AI Can Vanquish Bias

Daniel Schreiber

Chief Executive Officer at Lemonade Inc.

Published Dec 9, 2019

Algorithms we can’t understand can make insurance fairer

Insurance is the business of assessing risks and pricing policies to match. As no two people are entirely alike, that means treating different people differently. But how to segment people without discriminating unfairly?

Thankfully, no insurer will ever use membership in a “protected class” (race, gender, religion…) as a pricing factor. It’s illegal, unethical, and unprofitable. But while that sounds like the end of the matter, it’s not.

Take your garden-variety ‘credit score.’ Credit scores are derived from objective data that don’t include race, and are highly predictive of insurance losses. What’s not to like? Indeed, most regulators allow the use of credit-based insurance scores, and in the US these can impact your premiums by up to 288%. But it turns out there is something not to like: credit scores are also highly predictive of skin color, acting in effect as a proxy for race. For this reason, California, Massachusetts, and Maryland don’t allow insurance pricing based on credit scores.

Reasonable people may disagree on whether credit scores discriminate fairly or unfairly – and we can have that debate because we can all get our heads around the question at hand. Credit scores are a 3 digit number, derived from a static formula that weighs 5 self-explanatory factors.

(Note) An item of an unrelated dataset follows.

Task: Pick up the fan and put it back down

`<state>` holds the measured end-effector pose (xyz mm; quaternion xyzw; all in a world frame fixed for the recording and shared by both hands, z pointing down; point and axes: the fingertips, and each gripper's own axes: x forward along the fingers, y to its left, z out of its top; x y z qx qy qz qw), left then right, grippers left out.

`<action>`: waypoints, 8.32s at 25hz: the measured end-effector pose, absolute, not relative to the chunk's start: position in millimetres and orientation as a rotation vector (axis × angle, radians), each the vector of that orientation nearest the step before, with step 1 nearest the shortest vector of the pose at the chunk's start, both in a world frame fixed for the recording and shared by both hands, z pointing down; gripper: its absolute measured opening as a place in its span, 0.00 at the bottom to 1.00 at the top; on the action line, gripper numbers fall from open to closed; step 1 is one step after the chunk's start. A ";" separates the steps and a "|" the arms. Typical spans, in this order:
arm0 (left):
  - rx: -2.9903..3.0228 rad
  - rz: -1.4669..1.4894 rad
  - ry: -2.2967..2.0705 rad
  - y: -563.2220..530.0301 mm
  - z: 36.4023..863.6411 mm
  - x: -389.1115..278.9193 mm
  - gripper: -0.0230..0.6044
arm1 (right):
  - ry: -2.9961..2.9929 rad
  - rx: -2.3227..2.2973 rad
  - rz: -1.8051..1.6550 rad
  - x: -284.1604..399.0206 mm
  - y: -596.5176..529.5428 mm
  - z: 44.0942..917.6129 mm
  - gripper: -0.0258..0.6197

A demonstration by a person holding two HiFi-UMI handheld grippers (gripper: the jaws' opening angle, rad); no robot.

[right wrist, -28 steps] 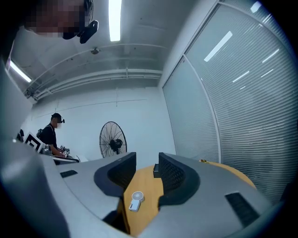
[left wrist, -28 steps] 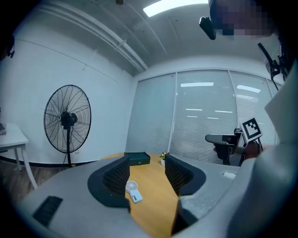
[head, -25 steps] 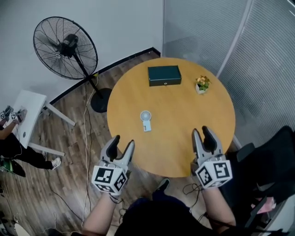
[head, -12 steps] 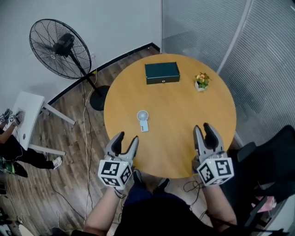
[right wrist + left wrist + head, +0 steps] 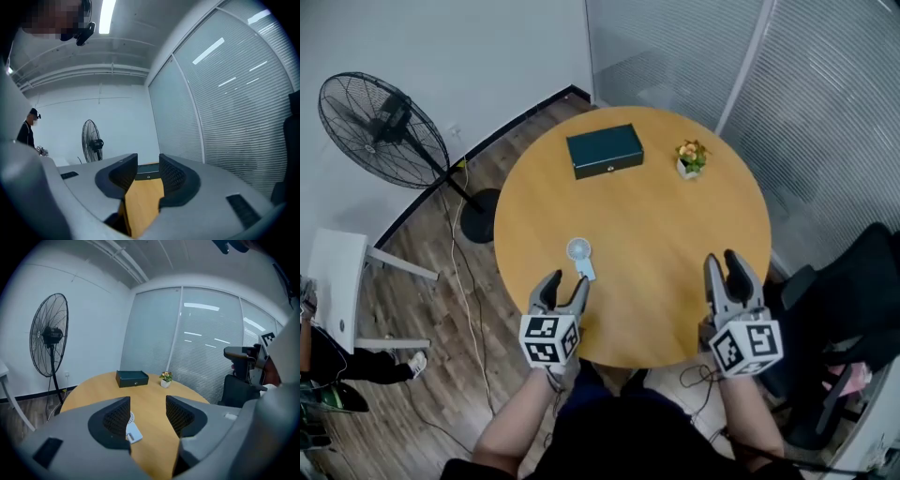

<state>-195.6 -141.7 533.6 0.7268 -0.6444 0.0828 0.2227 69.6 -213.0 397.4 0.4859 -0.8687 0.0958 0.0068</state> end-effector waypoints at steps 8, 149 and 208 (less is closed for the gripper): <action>1.918 0.339 -1.649 -179.0 614.5 -213.8 0.40 | -2.618 1.584 0.310 42.4 -217.3 416.2 0.27; 2.546 0.447 -1.045 -248.3 559.3 79.8 0.38 | -2.209 2.201 0.567 317.2 -157.2 466.6 0.14; 2.412 0.242 -1.379 -268.3 516.8 -15.0 0.32 | -2.481 1.786 0.493 244.2 -239.2 460.9 0.11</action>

But in the era of big data and artificial intelligence, all that could change. AI crushes humans at chess, for example, because it uses algorithms that no human could create, and none fully understand. The AI encodes its own fabulously intricate instructions, using billions of data to train its machine learning engine. Every time it plays (and it plays millions of times a day), the machine learns, and the algorithm morphs.

What happens when those capabilities are harnessed for assessing risk and pricing insurance?

Many fear that such “black box” systems will make matters worse, producing the kind of proxies for race that credit scores do, but without giving us the ability to scrutinize and regulate them. If 5 factors mimic race unwittingly, they say, imagine how much worse it will be in the era of big data!

But while it’s easy to be alarmist, machine learning and big data are more likely to solve the ‘credit score problem’ than to compound it. You see, problems that arise while using 5 factors aren’t multiplied by millions of data – they are divided by them.

To understand why, let’s think about the process of using data to segment – or ‘discriminate’ – as evolving in 3 phases.

Phase 1:

In Phase 1 all people are treated as though they are identical. Everyone represents the same risk, and is therefore charged the same premium (per unit of coverage).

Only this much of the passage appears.